EXERCISE DIRECTIONS: Reproduce the records exactly through the line with "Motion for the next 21".

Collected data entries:
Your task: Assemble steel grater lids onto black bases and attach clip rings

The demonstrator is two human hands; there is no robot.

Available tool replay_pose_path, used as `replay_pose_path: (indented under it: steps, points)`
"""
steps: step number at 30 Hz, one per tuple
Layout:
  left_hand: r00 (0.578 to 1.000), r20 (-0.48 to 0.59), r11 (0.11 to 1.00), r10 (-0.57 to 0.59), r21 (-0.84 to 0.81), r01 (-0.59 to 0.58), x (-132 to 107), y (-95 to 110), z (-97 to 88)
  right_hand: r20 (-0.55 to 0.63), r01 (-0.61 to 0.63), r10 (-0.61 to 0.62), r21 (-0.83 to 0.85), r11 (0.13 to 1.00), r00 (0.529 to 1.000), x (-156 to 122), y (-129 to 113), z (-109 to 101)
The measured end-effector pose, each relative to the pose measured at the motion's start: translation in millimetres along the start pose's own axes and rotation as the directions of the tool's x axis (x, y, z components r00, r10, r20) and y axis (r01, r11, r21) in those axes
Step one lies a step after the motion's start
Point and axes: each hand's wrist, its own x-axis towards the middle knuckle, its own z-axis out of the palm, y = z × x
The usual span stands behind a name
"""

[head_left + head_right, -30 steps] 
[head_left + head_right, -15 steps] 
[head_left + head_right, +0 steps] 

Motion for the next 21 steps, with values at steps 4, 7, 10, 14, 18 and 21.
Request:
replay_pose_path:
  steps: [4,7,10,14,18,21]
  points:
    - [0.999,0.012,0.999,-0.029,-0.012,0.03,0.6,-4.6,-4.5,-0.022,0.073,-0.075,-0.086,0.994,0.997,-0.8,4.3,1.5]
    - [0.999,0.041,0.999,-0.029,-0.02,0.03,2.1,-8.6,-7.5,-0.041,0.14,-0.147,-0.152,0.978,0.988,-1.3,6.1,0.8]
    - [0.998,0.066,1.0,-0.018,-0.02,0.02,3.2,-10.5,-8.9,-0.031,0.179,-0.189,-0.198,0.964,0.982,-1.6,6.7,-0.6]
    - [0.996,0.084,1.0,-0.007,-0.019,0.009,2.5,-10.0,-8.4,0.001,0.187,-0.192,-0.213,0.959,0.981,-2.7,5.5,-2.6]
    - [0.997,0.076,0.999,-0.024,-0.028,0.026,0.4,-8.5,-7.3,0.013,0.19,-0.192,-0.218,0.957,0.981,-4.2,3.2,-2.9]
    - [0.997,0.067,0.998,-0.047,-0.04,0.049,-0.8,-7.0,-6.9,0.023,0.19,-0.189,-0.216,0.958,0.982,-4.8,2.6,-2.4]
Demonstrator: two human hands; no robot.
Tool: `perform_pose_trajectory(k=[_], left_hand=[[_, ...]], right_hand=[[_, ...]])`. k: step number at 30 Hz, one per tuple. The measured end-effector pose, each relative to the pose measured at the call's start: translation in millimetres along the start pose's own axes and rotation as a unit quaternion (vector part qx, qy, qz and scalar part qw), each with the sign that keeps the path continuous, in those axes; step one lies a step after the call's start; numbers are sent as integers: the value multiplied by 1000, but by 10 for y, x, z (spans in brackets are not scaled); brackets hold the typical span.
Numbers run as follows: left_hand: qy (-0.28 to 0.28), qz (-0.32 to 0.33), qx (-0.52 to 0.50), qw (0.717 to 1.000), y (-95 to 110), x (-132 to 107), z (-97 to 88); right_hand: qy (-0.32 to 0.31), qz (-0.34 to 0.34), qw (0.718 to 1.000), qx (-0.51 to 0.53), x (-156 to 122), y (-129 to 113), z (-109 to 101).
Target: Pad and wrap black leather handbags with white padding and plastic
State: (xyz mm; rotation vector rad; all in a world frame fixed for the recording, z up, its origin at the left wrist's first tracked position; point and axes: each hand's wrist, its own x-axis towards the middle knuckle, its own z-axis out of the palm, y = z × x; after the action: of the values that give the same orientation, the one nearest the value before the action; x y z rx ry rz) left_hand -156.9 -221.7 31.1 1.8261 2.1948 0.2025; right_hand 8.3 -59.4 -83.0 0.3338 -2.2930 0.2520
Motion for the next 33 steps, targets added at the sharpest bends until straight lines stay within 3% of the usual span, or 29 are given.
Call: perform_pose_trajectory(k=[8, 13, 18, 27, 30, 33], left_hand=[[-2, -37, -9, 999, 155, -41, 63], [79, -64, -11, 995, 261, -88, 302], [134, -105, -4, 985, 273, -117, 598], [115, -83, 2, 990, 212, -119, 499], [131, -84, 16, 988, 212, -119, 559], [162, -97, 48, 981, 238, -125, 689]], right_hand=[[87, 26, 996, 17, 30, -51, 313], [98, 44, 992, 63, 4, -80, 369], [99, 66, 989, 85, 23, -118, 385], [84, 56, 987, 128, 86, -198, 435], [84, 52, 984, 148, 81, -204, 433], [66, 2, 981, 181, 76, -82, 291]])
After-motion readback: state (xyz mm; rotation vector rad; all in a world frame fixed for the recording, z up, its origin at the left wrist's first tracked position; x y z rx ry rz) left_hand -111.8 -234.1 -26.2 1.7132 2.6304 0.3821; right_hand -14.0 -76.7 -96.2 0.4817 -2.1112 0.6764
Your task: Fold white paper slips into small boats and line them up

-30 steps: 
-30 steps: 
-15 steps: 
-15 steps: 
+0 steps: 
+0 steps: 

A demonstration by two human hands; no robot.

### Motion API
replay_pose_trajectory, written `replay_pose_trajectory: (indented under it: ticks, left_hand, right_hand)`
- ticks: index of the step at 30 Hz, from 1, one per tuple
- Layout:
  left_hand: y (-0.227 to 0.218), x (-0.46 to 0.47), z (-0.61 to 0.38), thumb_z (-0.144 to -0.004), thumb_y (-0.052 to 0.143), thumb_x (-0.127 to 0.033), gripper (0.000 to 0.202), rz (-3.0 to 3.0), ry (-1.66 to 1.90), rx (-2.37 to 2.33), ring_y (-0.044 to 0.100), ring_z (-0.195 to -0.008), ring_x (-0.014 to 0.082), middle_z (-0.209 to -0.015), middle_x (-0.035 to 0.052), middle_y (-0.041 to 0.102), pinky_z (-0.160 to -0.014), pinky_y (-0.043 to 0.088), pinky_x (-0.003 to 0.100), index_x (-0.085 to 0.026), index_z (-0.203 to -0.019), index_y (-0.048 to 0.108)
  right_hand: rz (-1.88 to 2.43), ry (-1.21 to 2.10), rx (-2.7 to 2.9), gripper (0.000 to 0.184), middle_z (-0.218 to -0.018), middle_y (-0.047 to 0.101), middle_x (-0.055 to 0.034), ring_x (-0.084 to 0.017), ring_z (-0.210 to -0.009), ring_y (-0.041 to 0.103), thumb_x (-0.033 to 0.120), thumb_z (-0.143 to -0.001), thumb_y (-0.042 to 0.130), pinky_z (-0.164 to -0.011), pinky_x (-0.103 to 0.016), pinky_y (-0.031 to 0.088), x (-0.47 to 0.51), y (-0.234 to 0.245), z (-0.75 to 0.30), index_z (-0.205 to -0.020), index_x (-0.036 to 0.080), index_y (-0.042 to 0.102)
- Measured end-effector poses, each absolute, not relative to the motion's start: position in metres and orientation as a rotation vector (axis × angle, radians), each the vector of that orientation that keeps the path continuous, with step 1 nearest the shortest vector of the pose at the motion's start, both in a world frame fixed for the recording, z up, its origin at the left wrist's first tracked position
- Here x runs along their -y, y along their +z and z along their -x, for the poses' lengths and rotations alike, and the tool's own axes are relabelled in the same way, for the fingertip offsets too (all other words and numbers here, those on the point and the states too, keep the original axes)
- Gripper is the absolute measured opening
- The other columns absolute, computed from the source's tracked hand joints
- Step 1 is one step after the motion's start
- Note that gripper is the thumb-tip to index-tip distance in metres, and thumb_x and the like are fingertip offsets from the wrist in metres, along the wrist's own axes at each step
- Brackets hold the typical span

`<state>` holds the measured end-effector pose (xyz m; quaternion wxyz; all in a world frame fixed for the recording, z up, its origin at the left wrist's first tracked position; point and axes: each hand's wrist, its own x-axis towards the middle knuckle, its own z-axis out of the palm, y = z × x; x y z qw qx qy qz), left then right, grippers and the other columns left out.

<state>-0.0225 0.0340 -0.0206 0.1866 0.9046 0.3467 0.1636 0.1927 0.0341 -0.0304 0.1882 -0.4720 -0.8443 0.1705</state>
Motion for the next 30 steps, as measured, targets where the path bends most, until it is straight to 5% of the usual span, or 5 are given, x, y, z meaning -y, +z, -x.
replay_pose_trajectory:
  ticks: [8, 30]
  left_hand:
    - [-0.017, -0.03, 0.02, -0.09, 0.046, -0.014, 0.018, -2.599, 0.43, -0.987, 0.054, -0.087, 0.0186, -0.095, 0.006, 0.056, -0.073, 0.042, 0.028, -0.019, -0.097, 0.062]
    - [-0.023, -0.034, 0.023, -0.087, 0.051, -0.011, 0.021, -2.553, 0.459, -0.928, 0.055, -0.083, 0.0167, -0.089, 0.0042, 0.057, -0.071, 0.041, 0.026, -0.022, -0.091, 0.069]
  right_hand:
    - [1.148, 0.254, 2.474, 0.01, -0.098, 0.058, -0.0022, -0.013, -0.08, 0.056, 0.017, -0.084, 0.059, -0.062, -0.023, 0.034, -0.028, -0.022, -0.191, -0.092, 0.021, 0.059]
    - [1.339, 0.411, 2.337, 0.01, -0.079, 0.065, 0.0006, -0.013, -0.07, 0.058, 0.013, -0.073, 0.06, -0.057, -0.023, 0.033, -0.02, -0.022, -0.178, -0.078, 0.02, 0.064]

TASK RESPONSE:
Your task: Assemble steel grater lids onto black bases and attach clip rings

The demonstrator is two human hands; there is no robot.

Available tool replay_pose_path, used as `replay_pose_path: (indented under it: steps, points)`
"""
steps: step number at 30 Hz, one per tuple
Layout:
  left_hand: r00 (0.578 to 1.000), r20 (-0.48 to 0.59), r11 (0.11 to 1.00), r10 (-0.57 to 0.59), r21 (-0.84 to 0.81), r01 (-0.59 to 0.58), x (-132 to 107), y (-95 to 110), z (-97 to 88)
  right_hand: r20 (-0.55 to 0.63), r01 (-0.61 to 0.63), r10 (-0.61 to 0.62), r21 (-0.83 to 0.85), r11 (0.13 to 1.00), r00 (0.529 to 1.000), x (-156 to 122), y (-129 to 113), z (-109 to 101)
The measured end-effector pose, each relative to the pose measured at the motion's start: translation in millimetres along the start pose's own axes and rotation as the directions of the tool's x axis (x, y, z components r00, r10, r20) and y axis (r01, r11, r21) in those axes
Step one lies a step after the motion's start
Point and axes: each hand's wrist, its own x-axis towards the middle knuckle, its own z-axis out of the palm, y = z × x
The usual span stands behind a name
"""

[head_left + head_right, -30 steps] 
[head_left + head_right, -15 steps] 
[head_left + head_right, +0 steps] 

Motion for the next 21 steps, with values at steps 4, 7, 10, 14, 18 and 21.

The output for this exercise is finished.